Exercise 6. Let $(\Omega,{\mathcal B},\mu)$ be a standard Borel probability space. Show that the Bernoulli shift on the product system $(\Omega^{\Bbb Z}, {\mathcal B}^{\Bbb Z}, \mu^{\Bbb Z})$ is ergodic. (Hint: first establish property 6 of Theorem 3 when E and F each depend on only finitely many of the coordinates of $\Omega^{\Bbb Z}$.) $\diamond$

Exercise 7. Let $(X, {\mathcal X}, \mu, T)$ be an ergodic system. Show that if $\lambda$ is an eigenvalue of $T: L^2(X, {\mathcal X}, \mu) \to L^2(X, {\mathcal X}, \mu)$, then $|\lambda|=1$, the eigenspace $\{ f \in L^2(X, {\mathcal X}, \mu): Tf = \lambda f \}$ is one-dimensional, and that every eigenfunction f has constant magnitude |f| a.e.. Show that the the eigenspaces are orthogonal to each other in $L^2(X, {\mathcal X}, \mu)$, and the set of all eigenvalues of T forms an at most countable subgroup of the unit circle $S^1$. $\diamond$

Now we give a less trivial example of an ergodic system.

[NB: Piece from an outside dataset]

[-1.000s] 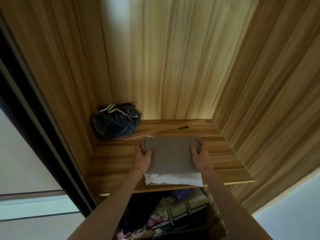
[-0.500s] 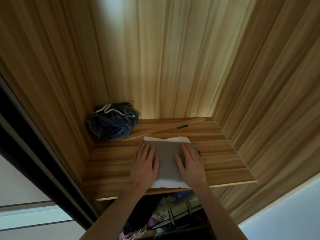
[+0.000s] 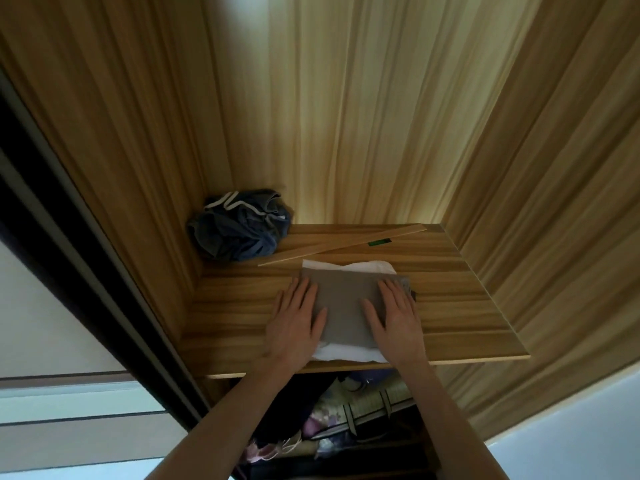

Proposition 1. (Ergodicity of skew shift) Let $\alpha \in {\Bbb R}$ be irrational. Then the skew shift $(({\Bbb R}/{\Bbb Z})^2, (x,y) \mapsto (x+\alpha,y+x))$ is ergodic.

Proof. Write the skew shift system as $(X, {\mathcal X}, \mu, T)$. To simplify the notation we shall omit the phrase “almost everywhere” in what follows.

We use an argument of Parry. If the system is not ergodic, then we can find a non-constant $f \in L^2(X, {\mathcal X}, \mu)$ such that Tf = f. Next, we use Fourier analysis to write $f = \sum_m f_m$, where $f_m(x,y) := \int_{{\Bbb R}/{\Bbb Z}} f(x,y+\theta) e^{-2\pi i m\theta}\ d\theta$. Since f is T-invariant, and the vertical rotations $(x,y) \mapsto (x,y+\theta)$ commute with T, we see that the $f_m$ are also T-invariant. The function $f_0$ depends only on the x variable, and so is constant by Exercise 5. So it suffices to show that $f_m$ is zero for all non-zero m.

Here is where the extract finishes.